Caffeine: What’s in it for the coffee plant?
By R. Gary Raham
Ah…that first cup of coffee each day! It almost seems like just the smell of those alkaloids and flavonoids from roasting coffee beans could lift us out of bed in the morning. And that first sip—shared by 26,000 other coffee lovers every second—provides that jolt of caffeine that finally shatters the brittle remnants of last night’s dreams. We owe this pleasurable largesse to the diligent efforts of coffee plants that expend time and energy to transform a precursor compound (xanthosine) into the psychoactive chemical we love and depend upon. Why do those coffee plants do it?
What’s in it for them?
This is the kind of question biologists ask all the time, because when plants or animals expend energy to do something that means it’s important for their survival. An international team of scientists published an article in the journal Science in 2014 that hints at some answers to the question. Their research involved analyzing the genome of Coffea canephora, one of the three main commercial species of coffee plant, and comparing it with the genomes of other caffeine producing plants like those used to make tea, cocoa (processed cacao beans), and chocolate. (See http://coffee-genome.org/coffeacanephora)
One key discovery was that plants find caffeine so useful that they have evolved more than one way to make it. Coffee plants and cacao plants, for example—as revealed in their genomes—found different paths to making the same compound. And the biochemical enzymes involved in caffeine production, the N-methyltransferases, also participate in creating a variety of compounds we find useful, like the salicylic acid found in willow bark that is the pharmaceutical basis of one of the first wonder drugs, aspirin.

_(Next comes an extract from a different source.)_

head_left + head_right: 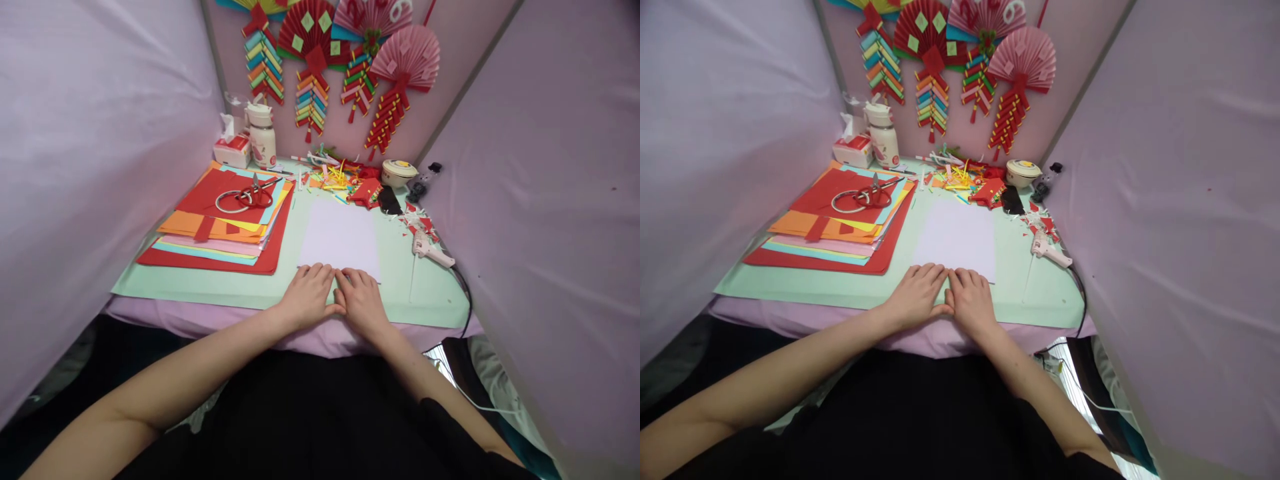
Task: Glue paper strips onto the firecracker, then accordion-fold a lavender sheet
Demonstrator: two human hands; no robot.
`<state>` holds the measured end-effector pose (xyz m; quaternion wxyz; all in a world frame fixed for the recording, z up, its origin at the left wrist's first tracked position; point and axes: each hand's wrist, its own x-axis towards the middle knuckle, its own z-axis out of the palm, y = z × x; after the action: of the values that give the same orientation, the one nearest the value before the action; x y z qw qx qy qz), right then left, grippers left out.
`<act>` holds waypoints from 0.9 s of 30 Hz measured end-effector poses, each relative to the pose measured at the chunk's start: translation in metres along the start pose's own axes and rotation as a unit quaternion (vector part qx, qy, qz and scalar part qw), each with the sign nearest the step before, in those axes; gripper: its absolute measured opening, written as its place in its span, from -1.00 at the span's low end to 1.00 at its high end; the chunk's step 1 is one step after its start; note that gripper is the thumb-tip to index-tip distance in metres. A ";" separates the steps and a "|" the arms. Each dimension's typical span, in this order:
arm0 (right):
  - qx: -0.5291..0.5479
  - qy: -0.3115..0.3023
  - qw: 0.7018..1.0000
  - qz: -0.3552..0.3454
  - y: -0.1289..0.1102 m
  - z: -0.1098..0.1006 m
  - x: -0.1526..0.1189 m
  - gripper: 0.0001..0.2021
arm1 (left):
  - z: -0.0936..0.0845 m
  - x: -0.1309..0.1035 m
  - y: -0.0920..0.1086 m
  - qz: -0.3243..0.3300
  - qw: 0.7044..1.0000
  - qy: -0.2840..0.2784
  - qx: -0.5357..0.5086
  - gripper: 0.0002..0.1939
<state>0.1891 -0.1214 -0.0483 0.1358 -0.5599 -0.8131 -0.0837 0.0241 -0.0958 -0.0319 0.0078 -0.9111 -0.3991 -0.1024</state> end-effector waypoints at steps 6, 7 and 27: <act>-0.020 0.003 1.000 0.013 0.000 -0.004 -0.002 -0.59 | -0.002 -0.006 -0.006 -0.008 1.000 0.002 0.016 -0.26; -0.025 0.006 0.999 0.019 0.003 -0.006 -0.005 -0.60 | -0.003 -0.009 -0.009 -0.019 1.000 0.002 0.021 -0.25; -0.062 0.056 0.991 0.102 0.055 0.001 -0.049 -0.68 | 0.000 -0.041 -0.016 -0.152 0.987 0.048 0.025 -0.32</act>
<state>0.2571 -0.1445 -0.0650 0.1539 -0.6415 -0.7361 -0.1514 -0.0143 -0.1148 -0.0407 0.0341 -0.8335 -0.5345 -0.1357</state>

But again: what’s in it for the coffee plants? The simple answer is they use it to control animal behavior.
Caffeine is toxic in high quantities for both plants and animals. When coffee plant leaves fall to the ground and decay they create killing fields laced with caffeine that discourages the seed germination of plant competitors. The caffeine in coffee plant leaves also discourages foraging by hungry insects. Many insects have evolved caffeine-detecting receptors that divert them to less toxic meals.
But in lower doses, caffeine creates a buzz that other insects find as stimulating as we do. Scientists have found that caffeine-spiked nectar improves the memory of insects. They will remember and return to those flowers providing a caffeine high, and thus spread the pollen of those plants far and wide. Since plants can’t walk or drive to some exciting tryst in a neighboring field, the insects serve as their romantic liaisons. Blogger Carl Zimmer in his New York Times article “How Caffeine Evolved to Help Plants Survive and Help People Wake Up” quotes neurobiologist Julie A. Mustard: “It’s a very cool fact that you can use one molecule to do a negative thing and a positive one.”
Johns Hopkins researchers have also reported that caffeine boosts human long-term memory (http://hub.jhu.edu/2014/01/12/caffeine-enhances-memory). Specifically, they found that a 200-milligram caffeine tablet significantly improved recognition of images from one day to the next. As it turns out, 200 milligrams is the average daily intake of caffeine for those of us who imbibe the stuff—which is 80% of adults in the U.S., according to the USDA. The same agency reported that 90% of people worldwide consume caffeine in one form or another.
So, as you sit in the kitchen or at the coffee shop with that cup of joe—one of 2.25 billion cups consumed every day—consider this: Those coffee plants out there have Homo sapiens cultivating over 27 million acres of land on their behalf. They seem to have us right where they want us: raising their seedlings and spreading them far and wide.
It’s enough to make a guy want to call in a lawyer to renegotiate the arrangement. One just has to be sure not to disturb the legal staff until they get that first cup of coffee under their belt in the morning.